First, we define a spark DataFrame. In this case, we have the schema and input its data.

Starting Delta table creation
+---------+---------+---------+-------------+---+
|firstname| lastname|    house|     location|age|
+---------+---------+---------+-------------+---+
|   Robert|Baratheon|Baratheon|   Storms End| 48|
|   Eddard|    Stark|    Stark|   Winterfell| 46|
|    Jamie|Lannister|Lannister|Casterly Rock| 29|
+---------+---------+---------+-------------+---+

Read delta table#

Reading is as easy as again just specifying the .format("delta") in the spark read API

# read from delta
df = spark.read.format("delta").load("warehouse/delta-table")
df.show()

# print delta table schema
df.printSchema()

Output:

root
 |-- firstname: string (nullable = true)
 |-- lastname: string (nullable = true)
 |-- house: string (nullable = true)
 |-- location: string (nullable = true)
 |-- age: integer (nullable = true)

Update delta table#

There are some approach to update data in delta table, such following:

Overwrite whole table#

In case you want to simply overwrite the delta table, you can simply provide .mode(saveMode="overwrite") command.

# Update data
print("Updating Delta table...!")
data = [("Robert", "Baratheon", "Baratheon", "Storms End", 49),
        ("Eddard", "Stark", "Stark", "Winterfell", 47),
        ("Jamie", "Lannister", "Lannister", "Casterly Rock", 30)
        ]
schema = StructType([
    StructField("firstname", StringType(), True),
    StructField("lastname", StringType(), True),
    StructField("house", StringType(), True),
    StructField("location", StringType(), True),
    StructField("age", IntegerType(), True)
])
sample_dataframe = spark.createDataFrame(data=data, schema=schema)
sample_dataframe.write.mode(saveMode="overwrite").format("delta").save("warehouse/delta-table")

Output

Updating Delta table...!
Showing the data after being updated
+---------+---------+---------+-------------+---+
|firstname| lastname|    house|     location|age|
+---------+---------+---------+-------------+---+
|   Robert|Baratheon|Baratheon|   Storms End| 49|
|   Eddard|    Stark|    Stark|   Winterfell| 47|
|    Jamie|Lannister|Lannister|Casterly Rock| 30|
+---------+---------+---------+-------------+---+

Conditional Update#

If you want to update a record or few records based on conditions, we can simply use the .update method

# Update data in Delta
print("Conditional Update...!")

# delta table path
deltaTable = DeltaTable.forPath(spark, "warehouse/delta-table")
deltaTable.toDF().show()

deltaTable.update(
    condition=expr("firstname == 'Jamie'"),
    set={"firstname": lit("Jamie"), "lastname": lit("Lannister"), "house": lit("Lannister"),
        "location": lit("Kings Landing"), "age": lit(37)})

deltaTable.toDF().show()

Output

Conditional Update...!
+---------+---------+---------+-------------+---+
|firstname| lastname|    house|     location|age|
+---------+---------+---------+-------------+---+
|    Jamie|Lannister|Lannister|Casterly Rock| 30|
|   Robert|Baratheon|Baratheon|   Storms End| 49|
|   Eddard|    Stark|    Stark|   Winterfell| 47|
+---------+---------+---------+-------------+---+

+---------+---------+---------+-------------+---+
|firstname| lastname|    house|     location|age|
+---------+---------+---------+-------------+---+
|    Jamie|Lannister|Lannister|Kings Landing| 37|
|   Robert|Baratheon|Baratheon|   Storms End| 49|
|   Eddard|    Stark|    Stark|   Winterfell| 47|
+---------+---------+---------+-------------+---+

Upsert delta table#

Upsert is simply a combination of 2 operations (update and insert).
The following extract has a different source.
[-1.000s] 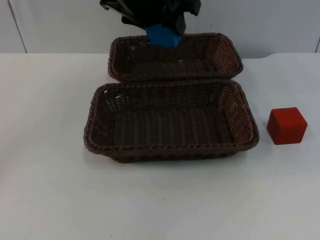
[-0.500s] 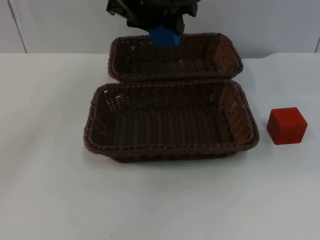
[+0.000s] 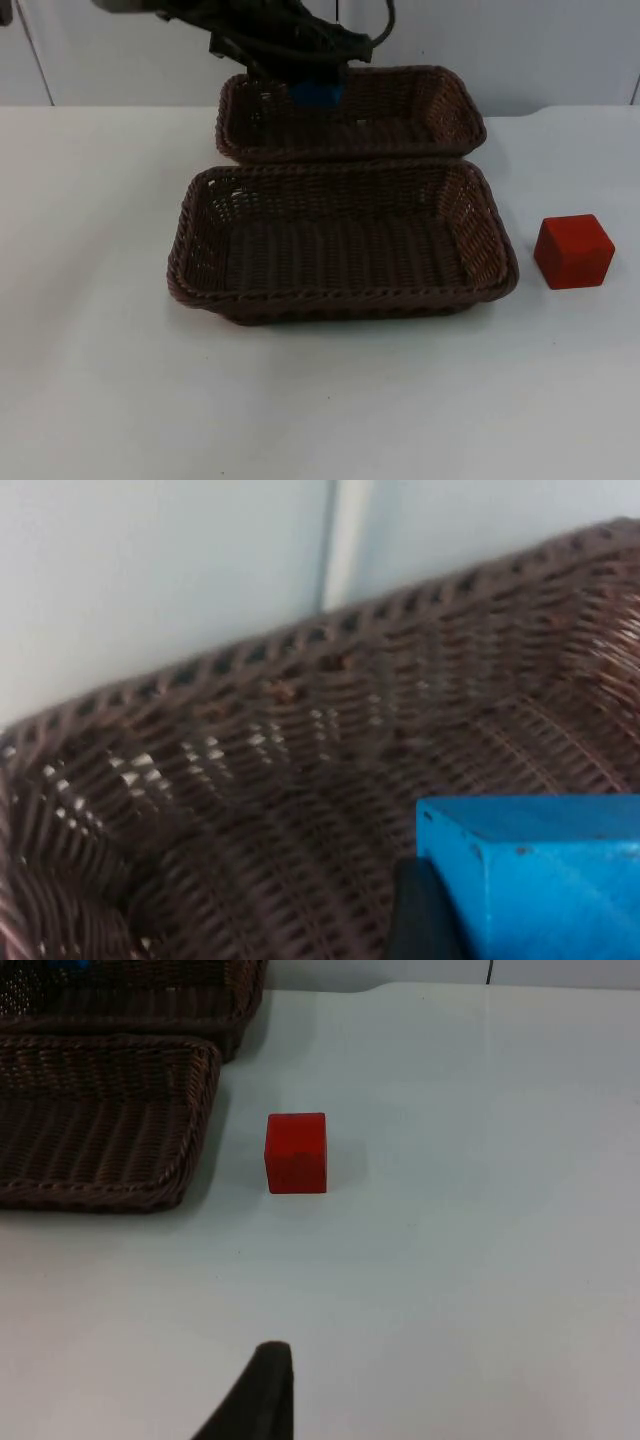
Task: Pick up one cube with the left hand and place it into the upper basket. Pick up one cube with the right hand and place it into the lower basket.
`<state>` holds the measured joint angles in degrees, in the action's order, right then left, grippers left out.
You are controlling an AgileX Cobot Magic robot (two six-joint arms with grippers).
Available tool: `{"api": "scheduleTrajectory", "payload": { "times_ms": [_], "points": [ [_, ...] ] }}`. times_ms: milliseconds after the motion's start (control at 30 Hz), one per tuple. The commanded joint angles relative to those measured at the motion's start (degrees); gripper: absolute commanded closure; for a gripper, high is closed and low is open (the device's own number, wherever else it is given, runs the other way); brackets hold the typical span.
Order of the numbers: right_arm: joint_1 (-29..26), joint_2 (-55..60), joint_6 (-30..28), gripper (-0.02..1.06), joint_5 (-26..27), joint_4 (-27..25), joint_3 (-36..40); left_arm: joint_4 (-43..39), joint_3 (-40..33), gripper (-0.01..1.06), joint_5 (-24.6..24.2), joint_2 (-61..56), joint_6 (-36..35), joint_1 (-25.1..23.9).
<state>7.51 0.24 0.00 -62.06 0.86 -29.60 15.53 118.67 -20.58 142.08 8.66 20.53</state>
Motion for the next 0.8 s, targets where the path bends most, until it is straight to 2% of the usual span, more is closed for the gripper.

In order to upsert records, we will need to run the code below:

# Upsert Data
print("Upserting Data...!")
# delta table path
deltaTable = DeltaTable.forPath(spark, "warehouse/delta-table")
deltaTable.toDF().show()

# define new data
data = [("Gendry", "Baratheon", "Baratheon", "Kings Landing", 19),
        ("Jon", "Snow", "Stark", "Winterfell", 21),
        ("Jamie", "Lannister", "Lannister", "Casterly Rock", 36)
        ]
schema = StructType([
    StructField("firstname", StringType(), True),
    StructField("lastname", StringType(), True),
    StructField("house", StringType(), True),
    StructField("location", StringType(), True),
    StructField("age", IntegerType(), True)
])

newData = spark.createDataFrame(data=data, schema=schema)
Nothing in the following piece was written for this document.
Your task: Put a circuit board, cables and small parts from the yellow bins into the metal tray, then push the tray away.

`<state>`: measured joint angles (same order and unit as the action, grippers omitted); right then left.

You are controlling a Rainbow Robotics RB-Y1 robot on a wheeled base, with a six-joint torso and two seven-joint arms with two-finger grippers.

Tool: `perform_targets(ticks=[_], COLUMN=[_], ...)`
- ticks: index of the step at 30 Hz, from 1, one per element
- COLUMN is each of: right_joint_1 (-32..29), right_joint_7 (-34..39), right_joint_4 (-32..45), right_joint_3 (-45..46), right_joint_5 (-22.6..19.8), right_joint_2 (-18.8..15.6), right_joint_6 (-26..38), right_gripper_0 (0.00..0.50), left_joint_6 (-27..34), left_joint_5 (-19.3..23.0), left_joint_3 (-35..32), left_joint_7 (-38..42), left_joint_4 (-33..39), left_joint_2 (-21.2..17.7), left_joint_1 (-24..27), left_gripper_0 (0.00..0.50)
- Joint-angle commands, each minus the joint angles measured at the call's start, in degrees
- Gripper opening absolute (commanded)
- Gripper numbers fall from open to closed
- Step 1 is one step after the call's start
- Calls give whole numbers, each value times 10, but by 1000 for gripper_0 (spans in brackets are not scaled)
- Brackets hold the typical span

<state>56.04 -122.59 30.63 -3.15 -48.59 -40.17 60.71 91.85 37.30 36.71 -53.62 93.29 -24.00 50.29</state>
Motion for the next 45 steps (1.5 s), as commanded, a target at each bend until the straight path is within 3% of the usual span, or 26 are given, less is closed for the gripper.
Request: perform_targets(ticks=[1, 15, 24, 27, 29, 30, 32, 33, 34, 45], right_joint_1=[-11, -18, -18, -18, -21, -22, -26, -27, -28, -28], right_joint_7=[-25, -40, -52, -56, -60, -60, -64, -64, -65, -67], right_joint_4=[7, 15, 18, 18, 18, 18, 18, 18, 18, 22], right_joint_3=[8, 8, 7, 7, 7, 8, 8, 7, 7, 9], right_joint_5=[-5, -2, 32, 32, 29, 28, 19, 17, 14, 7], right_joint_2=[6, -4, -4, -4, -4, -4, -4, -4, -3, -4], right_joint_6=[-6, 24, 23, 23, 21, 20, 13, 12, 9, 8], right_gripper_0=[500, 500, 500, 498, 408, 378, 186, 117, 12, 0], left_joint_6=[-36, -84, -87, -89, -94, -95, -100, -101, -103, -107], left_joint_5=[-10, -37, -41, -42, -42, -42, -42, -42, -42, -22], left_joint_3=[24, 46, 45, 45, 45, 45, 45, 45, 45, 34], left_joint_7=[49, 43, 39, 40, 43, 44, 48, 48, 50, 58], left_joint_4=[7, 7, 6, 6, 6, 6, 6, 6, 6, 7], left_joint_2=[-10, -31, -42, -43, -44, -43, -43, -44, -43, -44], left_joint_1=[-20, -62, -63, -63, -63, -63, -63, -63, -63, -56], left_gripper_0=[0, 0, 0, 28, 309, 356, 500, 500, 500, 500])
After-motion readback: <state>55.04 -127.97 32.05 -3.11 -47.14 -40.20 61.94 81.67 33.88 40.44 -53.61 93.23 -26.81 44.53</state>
deltaTable.alias("oldData") \
    .merge(
    newData.alias("newData"),
    "oldData.firstname = newData.firstname") \
    .whenMatchedUpdate(
    set={"firstname": col("newData.firstname"), "lastname": col("newData.lastname"), "house": col("newData.house"),
        "location": col("newData.location"), "age": col("newData.age")}) \
    .whenNotMatchedInsert(
    values={"firstname": col("newData.firstname"), "lastname": col("newData.lastname"), "house": col("newData.house"),
            "location": col("newData.location"), "age": col("newData.age")}) \
    .execute()

deltaTable.toDF().show()

First, we define a new dataframe which has updates to "jamie" again with his "age" and then we have 2 new records for "Jon Snow" and "Gendry Baratheon".

The magic function that we use for upsert is merge.
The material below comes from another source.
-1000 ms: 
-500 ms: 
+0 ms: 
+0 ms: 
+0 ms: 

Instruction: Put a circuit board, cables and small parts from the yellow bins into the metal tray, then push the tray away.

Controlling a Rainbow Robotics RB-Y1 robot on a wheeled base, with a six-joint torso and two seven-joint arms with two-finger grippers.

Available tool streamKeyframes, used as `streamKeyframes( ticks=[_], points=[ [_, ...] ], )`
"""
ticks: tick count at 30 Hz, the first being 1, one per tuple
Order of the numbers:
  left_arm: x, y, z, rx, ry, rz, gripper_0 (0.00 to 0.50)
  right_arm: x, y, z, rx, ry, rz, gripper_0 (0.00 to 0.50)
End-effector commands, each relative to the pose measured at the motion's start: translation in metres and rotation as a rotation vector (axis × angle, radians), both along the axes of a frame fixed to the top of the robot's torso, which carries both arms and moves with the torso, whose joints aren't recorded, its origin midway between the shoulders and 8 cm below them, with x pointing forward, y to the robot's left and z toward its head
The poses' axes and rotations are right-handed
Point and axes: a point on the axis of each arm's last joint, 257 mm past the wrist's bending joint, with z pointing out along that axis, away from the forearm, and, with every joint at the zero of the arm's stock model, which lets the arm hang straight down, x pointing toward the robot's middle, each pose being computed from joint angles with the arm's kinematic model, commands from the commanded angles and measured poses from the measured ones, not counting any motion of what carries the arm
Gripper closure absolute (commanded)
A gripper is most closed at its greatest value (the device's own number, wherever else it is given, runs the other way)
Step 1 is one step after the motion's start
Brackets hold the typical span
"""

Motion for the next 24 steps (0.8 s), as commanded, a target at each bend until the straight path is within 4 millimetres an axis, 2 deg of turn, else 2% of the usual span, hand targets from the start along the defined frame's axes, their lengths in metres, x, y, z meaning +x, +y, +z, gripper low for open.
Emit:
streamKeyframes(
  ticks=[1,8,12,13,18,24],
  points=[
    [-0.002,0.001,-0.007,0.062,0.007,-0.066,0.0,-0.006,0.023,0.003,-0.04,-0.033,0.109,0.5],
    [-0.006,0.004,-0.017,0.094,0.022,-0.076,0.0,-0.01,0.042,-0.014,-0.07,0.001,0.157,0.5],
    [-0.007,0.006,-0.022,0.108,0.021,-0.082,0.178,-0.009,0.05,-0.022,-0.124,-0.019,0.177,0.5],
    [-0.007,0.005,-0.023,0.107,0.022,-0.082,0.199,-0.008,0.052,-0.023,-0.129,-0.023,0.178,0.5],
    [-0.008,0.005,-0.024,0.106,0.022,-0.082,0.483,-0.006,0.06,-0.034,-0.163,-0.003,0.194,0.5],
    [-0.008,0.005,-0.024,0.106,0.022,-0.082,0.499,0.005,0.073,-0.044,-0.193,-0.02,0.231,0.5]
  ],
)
In this case, we assign alias to the old and new dataframes and set the rules of what to do if a record matches with the existing data record.

The condition we're looking for is oldData.firstName = newData.firstName. And, if it matches, we update everything to the new values

.whenMatchedUpdate(
    set={"firstname": col("newData.firstname"), "lastname": col("newData.lastname"), "house": col("newData.house"),
           "location": col("newData.location"), "age": col("newData.age")})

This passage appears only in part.